◆ Directions for this task
Ignoring every picture, return the lines of the listing below word for word, from the line that holds "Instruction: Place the" through the line that holds "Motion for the".

[Stored data]

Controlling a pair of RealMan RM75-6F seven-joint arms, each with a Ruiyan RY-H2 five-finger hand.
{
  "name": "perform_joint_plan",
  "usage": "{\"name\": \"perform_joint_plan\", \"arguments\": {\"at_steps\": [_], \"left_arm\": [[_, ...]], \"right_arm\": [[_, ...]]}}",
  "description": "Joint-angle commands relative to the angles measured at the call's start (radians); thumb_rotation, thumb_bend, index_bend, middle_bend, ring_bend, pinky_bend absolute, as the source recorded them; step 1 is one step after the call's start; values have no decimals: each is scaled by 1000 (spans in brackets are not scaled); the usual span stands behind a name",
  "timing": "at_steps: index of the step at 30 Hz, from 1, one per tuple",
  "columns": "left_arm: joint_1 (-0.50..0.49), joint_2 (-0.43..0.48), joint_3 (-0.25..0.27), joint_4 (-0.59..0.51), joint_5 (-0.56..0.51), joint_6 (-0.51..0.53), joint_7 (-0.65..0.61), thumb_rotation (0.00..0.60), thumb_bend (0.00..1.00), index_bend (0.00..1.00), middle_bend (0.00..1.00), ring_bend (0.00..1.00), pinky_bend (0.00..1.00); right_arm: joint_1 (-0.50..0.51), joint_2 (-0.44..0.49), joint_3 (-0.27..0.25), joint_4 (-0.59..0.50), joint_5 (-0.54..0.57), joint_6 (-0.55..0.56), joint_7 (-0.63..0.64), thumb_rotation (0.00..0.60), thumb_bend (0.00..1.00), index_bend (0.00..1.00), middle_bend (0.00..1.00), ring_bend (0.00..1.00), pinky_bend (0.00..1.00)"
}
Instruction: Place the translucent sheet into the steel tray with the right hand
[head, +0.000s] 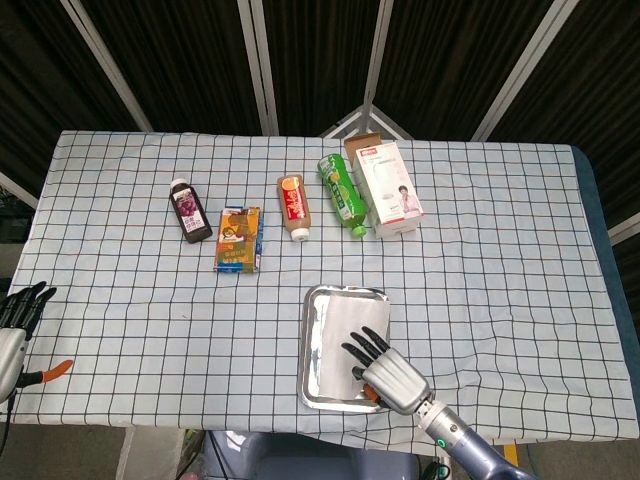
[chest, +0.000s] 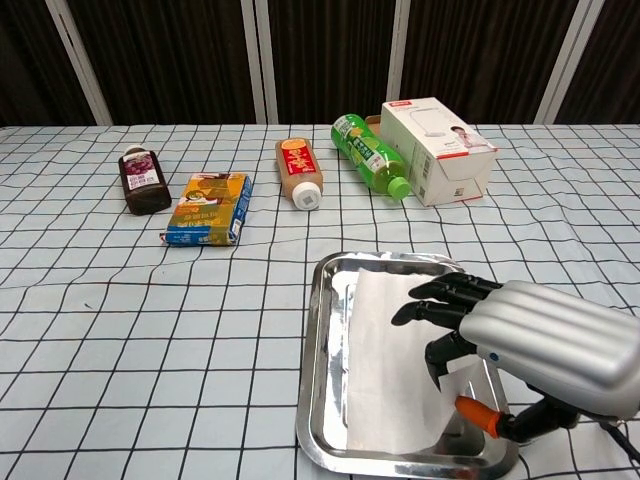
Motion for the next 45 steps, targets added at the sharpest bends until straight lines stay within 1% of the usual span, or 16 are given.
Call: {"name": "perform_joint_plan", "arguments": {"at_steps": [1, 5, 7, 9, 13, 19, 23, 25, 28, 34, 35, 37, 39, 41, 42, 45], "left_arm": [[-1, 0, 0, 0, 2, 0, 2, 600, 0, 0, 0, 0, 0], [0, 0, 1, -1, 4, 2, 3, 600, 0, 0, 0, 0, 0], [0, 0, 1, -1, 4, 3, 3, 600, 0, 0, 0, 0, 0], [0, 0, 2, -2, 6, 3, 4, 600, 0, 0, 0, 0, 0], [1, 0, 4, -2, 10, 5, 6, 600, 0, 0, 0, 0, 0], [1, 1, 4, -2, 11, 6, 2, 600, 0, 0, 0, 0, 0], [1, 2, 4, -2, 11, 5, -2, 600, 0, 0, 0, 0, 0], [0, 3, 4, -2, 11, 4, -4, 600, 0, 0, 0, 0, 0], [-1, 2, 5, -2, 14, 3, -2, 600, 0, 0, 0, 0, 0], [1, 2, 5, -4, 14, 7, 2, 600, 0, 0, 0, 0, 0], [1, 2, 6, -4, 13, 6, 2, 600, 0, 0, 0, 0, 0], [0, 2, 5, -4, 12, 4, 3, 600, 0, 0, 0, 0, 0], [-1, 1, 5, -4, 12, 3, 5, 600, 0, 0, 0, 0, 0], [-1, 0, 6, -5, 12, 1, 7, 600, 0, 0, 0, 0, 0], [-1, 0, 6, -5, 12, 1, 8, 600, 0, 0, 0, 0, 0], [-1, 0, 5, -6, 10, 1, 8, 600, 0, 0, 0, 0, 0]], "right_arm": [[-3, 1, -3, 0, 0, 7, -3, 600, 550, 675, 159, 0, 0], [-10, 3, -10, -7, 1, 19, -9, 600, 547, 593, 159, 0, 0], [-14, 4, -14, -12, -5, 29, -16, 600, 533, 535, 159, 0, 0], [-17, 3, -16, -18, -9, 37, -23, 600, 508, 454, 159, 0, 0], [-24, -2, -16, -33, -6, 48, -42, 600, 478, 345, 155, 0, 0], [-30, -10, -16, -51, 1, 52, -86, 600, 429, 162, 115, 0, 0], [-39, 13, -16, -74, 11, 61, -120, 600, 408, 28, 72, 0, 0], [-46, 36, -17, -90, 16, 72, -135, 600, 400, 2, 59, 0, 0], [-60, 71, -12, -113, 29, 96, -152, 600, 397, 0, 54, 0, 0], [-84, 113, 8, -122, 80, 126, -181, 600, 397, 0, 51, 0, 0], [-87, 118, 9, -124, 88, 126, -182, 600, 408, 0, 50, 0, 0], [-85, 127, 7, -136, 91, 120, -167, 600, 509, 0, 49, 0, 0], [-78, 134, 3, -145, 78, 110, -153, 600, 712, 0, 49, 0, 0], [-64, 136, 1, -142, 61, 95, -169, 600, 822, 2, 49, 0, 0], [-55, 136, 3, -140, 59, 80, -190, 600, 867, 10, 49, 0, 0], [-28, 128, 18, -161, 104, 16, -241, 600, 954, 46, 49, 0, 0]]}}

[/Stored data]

◆ Answer space
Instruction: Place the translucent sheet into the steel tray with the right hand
[head, +0.000s] 
[chest, +0.000s] 
Motion for the next 45 steps, targets added at the sharpest bends until straight lines stay within 1% of the usual span, or 16 are given.

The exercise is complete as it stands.